A deputada Luiz Erundina (PSB/SP) defendeu que o projeto da Comissão da Verdade tivesse sido mais debatido de forma mais aprofundada e democrática com o conjunto dos parlamentares, para que pudesse ter sido aperfeiçoado.
“A proposta tem limites muito fortes para lhe dar eficácia e efetividade em relação aos objetivos a que ela se propõe e não toca num objetivo que todas as Comissões da Verdade colocam como principal, que é fazer justiça. Tem que haver o compromisso de que os dados, as informações e o que for apurado sejam encaminhados ao Poder Judiciário, ao Ministério Público, para que os crimes comprovadamente identificados e investigados sejam, de fato, objeto de ação da Justiça.

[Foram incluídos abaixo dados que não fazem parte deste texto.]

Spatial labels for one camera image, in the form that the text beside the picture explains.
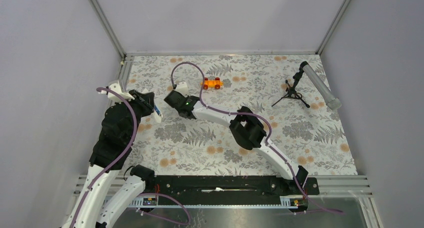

É para isso que existe uma Comissão da Verdade”, lembrou Erundina. “Aprovar essa Comissão com as dificuldades que evidentemente estão colocadas neste plenário certamente vai frustrar e adiar o pagamento de uma dívida que o Estado brasileiro e o Congresso Nacional devem aos familiares e, mais que isso, devem à democracia brasileira”, acrescentou.
O texto que será encaminhado ao Senado, no entanto, manteve os problemas e fragilidades da Comissão levantados no debate na Câmara.
Mudanças na Lei de Anistia
Também está em tramitação na Casa, para ser votado na Comissão de Relações Exteriores e de Defesa Nacional, outro projeto de lei relacionado ao tema. O PL 573/2011, de autoria da deputada Erundina, altera a Lei da Anistia excluindo os crimes conexos cometidos por agentes públicos, militares e civis, permitindo assim que os agentes do Estado sejam responsabilizados pela prática de tortura, assassinato e desaparecimento forçado durante a ditadura militar.
Na avaliação do deputado Ivan Valente, o governo é contrário ao texto e há um risco de arquivamento do PL 573/2011, o que compromete significativamente os trabalhos da Comissão da Verdade.
“Segundo o Supremo, pela lei atual os militares que torturaram e mataram foram anistiados. Portanto, garantir a oitiva dessas pessoas, uma das principais questões da Comissão da Verdade, tem ligação direta com a Lei da Anistia. Por isso é fundamental que a sociedade brasileira também se mobilize e pressione o governo federal pela aprovação deste projeto. Do contrário, justiça não será feita”, concluiu Ivan Valente.